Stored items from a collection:
--- START ---

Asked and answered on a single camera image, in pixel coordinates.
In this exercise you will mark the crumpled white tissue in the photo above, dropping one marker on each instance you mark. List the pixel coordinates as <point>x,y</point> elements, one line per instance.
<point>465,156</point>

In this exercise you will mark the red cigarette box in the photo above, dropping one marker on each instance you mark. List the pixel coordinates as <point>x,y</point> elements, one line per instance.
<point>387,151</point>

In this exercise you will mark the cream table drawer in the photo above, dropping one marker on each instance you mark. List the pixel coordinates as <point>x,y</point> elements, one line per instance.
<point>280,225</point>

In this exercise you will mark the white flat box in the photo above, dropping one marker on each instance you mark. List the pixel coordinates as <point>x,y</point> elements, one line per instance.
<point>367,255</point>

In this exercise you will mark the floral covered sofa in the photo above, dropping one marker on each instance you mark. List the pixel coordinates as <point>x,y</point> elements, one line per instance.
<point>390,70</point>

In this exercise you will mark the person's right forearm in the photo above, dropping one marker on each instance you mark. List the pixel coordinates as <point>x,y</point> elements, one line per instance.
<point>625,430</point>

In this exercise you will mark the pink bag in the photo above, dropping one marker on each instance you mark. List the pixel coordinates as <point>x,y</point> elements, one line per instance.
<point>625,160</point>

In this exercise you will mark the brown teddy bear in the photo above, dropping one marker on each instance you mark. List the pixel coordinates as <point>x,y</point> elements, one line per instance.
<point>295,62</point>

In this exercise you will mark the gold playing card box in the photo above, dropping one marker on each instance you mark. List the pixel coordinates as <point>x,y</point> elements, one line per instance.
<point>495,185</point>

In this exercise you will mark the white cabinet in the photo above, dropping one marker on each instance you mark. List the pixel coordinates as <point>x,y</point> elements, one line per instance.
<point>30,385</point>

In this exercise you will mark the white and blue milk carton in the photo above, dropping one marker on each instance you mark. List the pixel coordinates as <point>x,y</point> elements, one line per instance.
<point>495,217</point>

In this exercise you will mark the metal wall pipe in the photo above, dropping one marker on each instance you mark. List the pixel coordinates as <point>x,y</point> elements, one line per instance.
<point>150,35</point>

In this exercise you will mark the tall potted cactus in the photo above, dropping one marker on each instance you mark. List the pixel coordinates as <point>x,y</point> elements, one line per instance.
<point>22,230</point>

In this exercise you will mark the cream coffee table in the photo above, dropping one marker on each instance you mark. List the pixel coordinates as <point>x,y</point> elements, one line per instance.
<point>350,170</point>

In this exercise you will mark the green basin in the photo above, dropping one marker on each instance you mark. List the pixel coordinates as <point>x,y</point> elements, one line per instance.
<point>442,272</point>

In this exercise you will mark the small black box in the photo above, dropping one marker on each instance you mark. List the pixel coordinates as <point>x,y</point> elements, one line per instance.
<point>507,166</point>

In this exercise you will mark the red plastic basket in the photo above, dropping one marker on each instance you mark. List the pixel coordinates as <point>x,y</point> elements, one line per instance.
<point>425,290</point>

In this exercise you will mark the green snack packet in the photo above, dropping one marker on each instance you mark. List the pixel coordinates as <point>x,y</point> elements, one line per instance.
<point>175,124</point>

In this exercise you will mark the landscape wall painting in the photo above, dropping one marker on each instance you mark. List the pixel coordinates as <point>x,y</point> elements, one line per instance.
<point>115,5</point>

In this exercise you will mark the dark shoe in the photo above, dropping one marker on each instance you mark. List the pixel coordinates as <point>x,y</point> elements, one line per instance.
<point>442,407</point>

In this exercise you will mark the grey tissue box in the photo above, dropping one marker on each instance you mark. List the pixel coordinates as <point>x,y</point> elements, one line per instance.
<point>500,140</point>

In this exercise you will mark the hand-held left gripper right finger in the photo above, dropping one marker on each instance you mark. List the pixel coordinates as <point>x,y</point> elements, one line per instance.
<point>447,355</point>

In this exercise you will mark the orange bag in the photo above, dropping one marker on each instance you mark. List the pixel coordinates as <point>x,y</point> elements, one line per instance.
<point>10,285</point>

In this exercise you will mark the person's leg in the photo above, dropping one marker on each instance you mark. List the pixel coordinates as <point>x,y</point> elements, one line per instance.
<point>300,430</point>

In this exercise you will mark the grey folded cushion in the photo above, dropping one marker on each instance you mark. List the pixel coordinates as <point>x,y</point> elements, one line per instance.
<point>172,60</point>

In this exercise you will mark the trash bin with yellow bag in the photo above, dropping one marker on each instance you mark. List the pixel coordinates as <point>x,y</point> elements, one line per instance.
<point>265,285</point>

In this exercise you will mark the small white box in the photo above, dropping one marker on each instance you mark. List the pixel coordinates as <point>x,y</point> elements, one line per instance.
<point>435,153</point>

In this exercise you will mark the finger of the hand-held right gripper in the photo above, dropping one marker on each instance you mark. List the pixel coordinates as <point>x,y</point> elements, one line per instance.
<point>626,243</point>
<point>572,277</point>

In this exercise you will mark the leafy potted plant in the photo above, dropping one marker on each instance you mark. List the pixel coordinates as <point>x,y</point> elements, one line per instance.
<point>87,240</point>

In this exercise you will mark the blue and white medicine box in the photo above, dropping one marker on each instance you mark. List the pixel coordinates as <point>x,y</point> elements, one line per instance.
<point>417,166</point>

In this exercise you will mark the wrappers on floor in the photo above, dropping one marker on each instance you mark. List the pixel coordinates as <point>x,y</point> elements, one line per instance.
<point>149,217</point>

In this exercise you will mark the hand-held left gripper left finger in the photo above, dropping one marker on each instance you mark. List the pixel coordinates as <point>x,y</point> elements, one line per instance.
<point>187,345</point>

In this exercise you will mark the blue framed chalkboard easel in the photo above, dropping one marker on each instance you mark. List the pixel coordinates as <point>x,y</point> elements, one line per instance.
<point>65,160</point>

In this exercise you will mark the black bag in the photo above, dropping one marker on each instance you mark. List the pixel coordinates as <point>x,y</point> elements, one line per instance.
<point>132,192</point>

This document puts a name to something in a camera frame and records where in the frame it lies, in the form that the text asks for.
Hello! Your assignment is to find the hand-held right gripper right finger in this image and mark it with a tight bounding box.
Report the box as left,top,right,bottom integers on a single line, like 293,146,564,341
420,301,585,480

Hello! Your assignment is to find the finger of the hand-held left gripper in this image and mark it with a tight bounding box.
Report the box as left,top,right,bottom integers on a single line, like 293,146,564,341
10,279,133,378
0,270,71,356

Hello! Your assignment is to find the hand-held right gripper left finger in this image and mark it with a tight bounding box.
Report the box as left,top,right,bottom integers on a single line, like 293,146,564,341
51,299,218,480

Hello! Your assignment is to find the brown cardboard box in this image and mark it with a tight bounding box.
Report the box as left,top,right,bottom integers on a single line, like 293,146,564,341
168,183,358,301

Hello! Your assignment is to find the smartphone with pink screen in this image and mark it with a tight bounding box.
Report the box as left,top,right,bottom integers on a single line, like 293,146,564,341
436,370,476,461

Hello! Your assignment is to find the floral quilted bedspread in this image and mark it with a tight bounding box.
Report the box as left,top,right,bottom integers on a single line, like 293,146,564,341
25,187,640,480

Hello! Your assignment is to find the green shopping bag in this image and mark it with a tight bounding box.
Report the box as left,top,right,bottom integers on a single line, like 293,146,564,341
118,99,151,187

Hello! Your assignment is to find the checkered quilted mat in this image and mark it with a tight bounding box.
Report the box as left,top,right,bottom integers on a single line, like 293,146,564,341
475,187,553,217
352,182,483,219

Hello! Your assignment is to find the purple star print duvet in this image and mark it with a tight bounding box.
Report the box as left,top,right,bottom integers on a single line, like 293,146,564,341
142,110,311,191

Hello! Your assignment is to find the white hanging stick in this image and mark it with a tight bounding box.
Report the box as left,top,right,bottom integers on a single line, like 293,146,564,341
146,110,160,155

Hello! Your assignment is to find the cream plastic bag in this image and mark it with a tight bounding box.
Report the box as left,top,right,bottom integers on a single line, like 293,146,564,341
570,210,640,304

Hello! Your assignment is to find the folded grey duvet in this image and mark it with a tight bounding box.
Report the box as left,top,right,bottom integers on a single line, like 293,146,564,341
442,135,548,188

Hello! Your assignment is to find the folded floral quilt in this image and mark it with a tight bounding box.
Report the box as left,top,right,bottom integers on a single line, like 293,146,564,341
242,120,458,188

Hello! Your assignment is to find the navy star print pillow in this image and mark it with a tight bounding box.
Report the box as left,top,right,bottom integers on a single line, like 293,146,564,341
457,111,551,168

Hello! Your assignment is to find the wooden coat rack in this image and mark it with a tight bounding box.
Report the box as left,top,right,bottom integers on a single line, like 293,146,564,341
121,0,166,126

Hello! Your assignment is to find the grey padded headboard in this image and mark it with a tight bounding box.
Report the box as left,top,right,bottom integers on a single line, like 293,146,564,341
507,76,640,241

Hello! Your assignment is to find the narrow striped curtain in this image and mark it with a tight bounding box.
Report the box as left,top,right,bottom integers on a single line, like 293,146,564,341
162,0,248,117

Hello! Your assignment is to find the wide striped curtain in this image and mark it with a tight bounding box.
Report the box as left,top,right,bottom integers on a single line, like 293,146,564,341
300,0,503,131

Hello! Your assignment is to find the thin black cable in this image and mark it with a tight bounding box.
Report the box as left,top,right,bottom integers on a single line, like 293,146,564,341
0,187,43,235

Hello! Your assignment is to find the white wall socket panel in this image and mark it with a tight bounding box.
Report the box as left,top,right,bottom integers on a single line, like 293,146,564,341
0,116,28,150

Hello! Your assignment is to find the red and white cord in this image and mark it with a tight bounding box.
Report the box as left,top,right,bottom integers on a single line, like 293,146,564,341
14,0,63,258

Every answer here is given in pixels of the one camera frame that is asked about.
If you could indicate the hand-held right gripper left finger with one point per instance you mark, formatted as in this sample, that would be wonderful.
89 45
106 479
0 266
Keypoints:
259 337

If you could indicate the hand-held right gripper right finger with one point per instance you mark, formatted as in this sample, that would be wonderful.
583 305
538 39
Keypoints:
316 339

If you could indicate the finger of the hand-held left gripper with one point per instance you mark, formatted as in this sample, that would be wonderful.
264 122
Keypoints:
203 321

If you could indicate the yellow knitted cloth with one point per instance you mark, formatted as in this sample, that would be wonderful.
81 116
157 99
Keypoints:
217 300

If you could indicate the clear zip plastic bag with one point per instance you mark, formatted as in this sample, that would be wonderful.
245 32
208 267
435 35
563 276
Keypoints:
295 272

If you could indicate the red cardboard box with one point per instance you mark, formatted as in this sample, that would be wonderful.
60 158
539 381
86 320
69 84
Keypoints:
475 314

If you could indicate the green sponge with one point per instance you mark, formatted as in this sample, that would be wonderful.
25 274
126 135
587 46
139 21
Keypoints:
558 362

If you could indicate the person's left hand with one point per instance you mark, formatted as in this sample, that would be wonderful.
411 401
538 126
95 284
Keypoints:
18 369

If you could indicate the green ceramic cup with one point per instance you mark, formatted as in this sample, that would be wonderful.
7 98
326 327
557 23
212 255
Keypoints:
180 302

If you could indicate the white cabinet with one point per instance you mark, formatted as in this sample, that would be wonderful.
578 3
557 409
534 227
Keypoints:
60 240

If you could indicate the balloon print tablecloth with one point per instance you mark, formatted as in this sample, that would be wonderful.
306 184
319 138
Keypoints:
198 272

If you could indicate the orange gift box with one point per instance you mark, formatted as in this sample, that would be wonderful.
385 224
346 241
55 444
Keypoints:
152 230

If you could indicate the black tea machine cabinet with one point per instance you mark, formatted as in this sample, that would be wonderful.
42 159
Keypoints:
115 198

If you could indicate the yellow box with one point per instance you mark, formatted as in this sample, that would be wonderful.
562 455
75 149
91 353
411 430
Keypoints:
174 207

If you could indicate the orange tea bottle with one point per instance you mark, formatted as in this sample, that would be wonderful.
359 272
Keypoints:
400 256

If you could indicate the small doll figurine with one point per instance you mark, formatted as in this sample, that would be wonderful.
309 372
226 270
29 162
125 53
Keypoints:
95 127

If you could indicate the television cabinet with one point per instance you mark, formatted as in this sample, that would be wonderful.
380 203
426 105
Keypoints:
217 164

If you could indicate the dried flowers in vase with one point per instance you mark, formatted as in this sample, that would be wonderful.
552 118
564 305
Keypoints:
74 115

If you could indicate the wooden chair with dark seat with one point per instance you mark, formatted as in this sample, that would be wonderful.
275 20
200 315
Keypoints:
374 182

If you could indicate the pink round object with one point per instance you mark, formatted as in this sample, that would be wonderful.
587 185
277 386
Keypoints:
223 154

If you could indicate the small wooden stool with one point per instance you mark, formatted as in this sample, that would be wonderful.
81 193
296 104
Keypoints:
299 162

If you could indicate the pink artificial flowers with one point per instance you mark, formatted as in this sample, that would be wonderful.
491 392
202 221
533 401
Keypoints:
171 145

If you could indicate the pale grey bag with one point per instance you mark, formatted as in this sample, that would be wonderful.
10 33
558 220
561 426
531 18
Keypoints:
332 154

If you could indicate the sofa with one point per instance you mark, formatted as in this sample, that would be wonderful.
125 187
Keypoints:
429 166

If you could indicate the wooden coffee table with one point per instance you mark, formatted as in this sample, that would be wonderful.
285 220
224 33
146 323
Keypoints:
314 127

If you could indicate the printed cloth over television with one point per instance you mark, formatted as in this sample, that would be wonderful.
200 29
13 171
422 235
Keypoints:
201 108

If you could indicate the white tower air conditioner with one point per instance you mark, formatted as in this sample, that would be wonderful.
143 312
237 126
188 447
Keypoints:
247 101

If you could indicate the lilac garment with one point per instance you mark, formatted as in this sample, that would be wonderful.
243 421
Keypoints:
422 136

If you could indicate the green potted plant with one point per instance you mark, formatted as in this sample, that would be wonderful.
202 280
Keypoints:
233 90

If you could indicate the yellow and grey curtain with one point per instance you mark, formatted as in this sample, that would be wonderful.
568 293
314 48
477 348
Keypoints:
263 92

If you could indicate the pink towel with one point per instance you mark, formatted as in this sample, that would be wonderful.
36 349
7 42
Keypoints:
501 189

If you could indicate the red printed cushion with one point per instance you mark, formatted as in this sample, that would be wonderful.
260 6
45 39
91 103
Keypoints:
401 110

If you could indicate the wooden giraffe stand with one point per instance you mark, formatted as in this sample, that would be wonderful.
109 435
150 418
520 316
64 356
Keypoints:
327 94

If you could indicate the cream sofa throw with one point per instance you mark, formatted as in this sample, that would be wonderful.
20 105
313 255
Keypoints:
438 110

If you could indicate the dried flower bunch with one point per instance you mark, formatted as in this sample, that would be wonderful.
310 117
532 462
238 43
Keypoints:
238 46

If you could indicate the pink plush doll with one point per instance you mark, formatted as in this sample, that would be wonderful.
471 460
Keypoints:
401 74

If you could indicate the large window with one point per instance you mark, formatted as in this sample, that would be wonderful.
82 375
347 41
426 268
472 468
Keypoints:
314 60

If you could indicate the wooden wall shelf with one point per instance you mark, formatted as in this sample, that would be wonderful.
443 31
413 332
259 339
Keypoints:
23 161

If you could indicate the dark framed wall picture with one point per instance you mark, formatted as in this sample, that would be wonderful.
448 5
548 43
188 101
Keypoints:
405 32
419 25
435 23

--- END ---

## WHAT IS BEING ASKED
Word for word, restate the data above from its first line down to and including the line with "<point>465,156</point>".

## TASK OUTPUT
Asked and answered on a single camera image, in pixel coordinates.
In this exercise you will mark the crumpled white tissue in the photo above, dropping one marker on each instance you mark. List the pixel coordinates as <point>x,y</point> elements, one line per instance.
<point>465,156</point>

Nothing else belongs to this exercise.